You are viewing a plain text version of this content. The canonical link for it is here.
Posted to issues@spark.apache.org by "Stefan Panayotov (JIRA)" <ji...@apache.org> on 2016/06/16 15:13:05 UTC

[jira] [Commented] (SPARK-13610) Create a Transformer to disassemble vectors in DataFrames

    [ https://issues.apache.org/jira/browse/SPARK-13610?page=com.atlassian.jira.plugin.system.issuetabpanels:comment-tabpanel&focusedCommentId=15333968#comment-15333968 ] 

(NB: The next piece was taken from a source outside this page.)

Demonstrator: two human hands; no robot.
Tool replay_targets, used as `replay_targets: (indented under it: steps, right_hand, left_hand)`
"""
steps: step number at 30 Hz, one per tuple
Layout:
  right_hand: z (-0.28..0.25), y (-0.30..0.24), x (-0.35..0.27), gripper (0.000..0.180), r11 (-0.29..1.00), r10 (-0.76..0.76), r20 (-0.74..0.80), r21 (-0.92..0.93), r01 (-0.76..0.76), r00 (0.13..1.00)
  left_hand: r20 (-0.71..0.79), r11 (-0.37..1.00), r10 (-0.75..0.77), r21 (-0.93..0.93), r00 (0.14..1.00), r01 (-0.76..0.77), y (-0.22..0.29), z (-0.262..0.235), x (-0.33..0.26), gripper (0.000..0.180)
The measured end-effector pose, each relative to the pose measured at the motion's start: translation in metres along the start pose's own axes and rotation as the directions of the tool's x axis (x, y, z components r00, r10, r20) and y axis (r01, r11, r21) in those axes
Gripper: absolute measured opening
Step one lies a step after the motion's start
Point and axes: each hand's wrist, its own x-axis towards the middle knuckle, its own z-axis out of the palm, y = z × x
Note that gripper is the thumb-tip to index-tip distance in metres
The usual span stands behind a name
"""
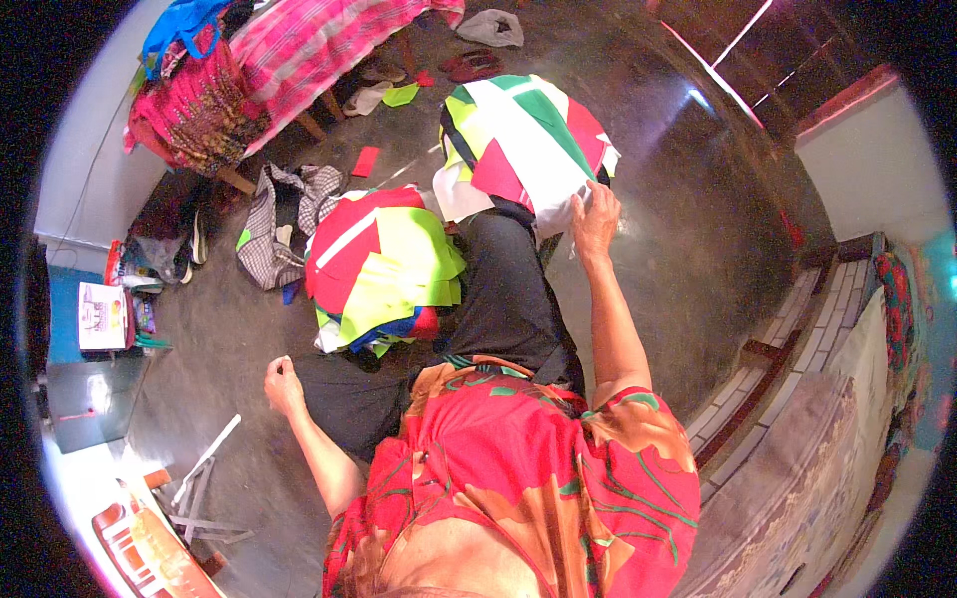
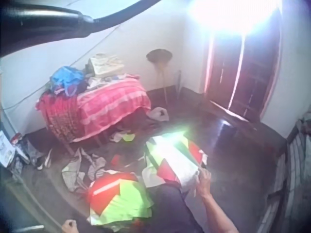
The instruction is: The person sits on the floor and sorts colorful fabric pieces into two piles. She repeatedly picks up individual pieces, folds or aligns them, and places them onto one of the two growing stacks on her lap.
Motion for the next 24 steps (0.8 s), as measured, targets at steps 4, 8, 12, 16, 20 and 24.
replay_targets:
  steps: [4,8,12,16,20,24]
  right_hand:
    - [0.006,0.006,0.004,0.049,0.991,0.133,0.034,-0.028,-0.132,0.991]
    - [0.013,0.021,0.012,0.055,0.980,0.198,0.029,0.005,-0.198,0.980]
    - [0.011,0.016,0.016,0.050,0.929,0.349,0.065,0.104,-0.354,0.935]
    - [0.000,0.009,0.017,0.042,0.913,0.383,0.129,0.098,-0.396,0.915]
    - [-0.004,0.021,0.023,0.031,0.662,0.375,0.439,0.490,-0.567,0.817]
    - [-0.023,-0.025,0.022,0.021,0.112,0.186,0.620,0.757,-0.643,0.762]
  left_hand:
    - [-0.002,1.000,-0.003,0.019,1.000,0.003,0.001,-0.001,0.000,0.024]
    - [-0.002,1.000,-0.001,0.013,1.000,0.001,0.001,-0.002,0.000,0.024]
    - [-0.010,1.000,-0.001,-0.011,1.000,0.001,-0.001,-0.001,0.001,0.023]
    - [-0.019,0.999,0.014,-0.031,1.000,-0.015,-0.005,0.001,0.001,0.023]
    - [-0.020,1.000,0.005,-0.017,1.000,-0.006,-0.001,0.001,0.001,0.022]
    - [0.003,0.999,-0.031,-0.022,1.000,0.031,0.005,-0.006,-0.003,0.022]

Stefan Panayotov commented on SPARK-13610:
------------------------------------------

We need a more general version of Transformer to disassemble vectors. The need arises from the fact that ML models (e.g. Decision Tree) can't accept labels that are vectors. Currently they require a column of Double. So, whenever we need to predict multidimensional Labels we  need to decompose a vector column (e.g. vector of size J) to a number (J) of columns of Double and then apply a Decision Tree pipeline to all of these columns. We have code doing the workaround for our specific case. Here is an example:
val rddC = featPlus_pastH.map(x => {val CArray = x(24).asInstanceOf[org.apache.spark.mllib.linalg.Vector].toArray
                                    val rowArray: ArrayBuffer[Any] = ArrayBuffer()
                                    rowArray += x(0).toString
                                    rowArray += x(1).toString
                                    rowArray += x(7).asInstanceOf[Timestamp]
                                    rowArray += x(2).toString
                                    // all columns

                                    for(coef <- CArray){
                                      rowArray += coef.toDouble
                                    }

                                    Row.fromSeq(rowArray.toSeq)
                                    }
                             )

val row = rddC.take(1)(0)
val rowSeqStr = row.toString
val schemaString = rowSeqStr.slice(rowSeqStr.indexOf("[") + 1, rowSeqStr.indexOf("]"))  //.drop(1).dropRight(1)
val schemaArray = schemaString.split(",")

var i = 0
var struct_fields = schemaArray.map(fieldName => {
  val struct_field = i match {
    case 0 => StructField("norm_net_code_c", StringType, true)
    case 1 => StructField("audience_c", StringType, true)
    case 2 => StructField("StartTimestampDay_c", TimestampType, true)
    case 3 => StructField("rating_category_cd_c", StringType, true)
    case _ => StructField("Coef" + (i - 3), DoubleType, true)
  }
i += 1
struct_field
})

val schema = StructType(struct_fields)

// incorp. partitioning rules
val dfC = sqlContext.createDataFrame(rddC, schema)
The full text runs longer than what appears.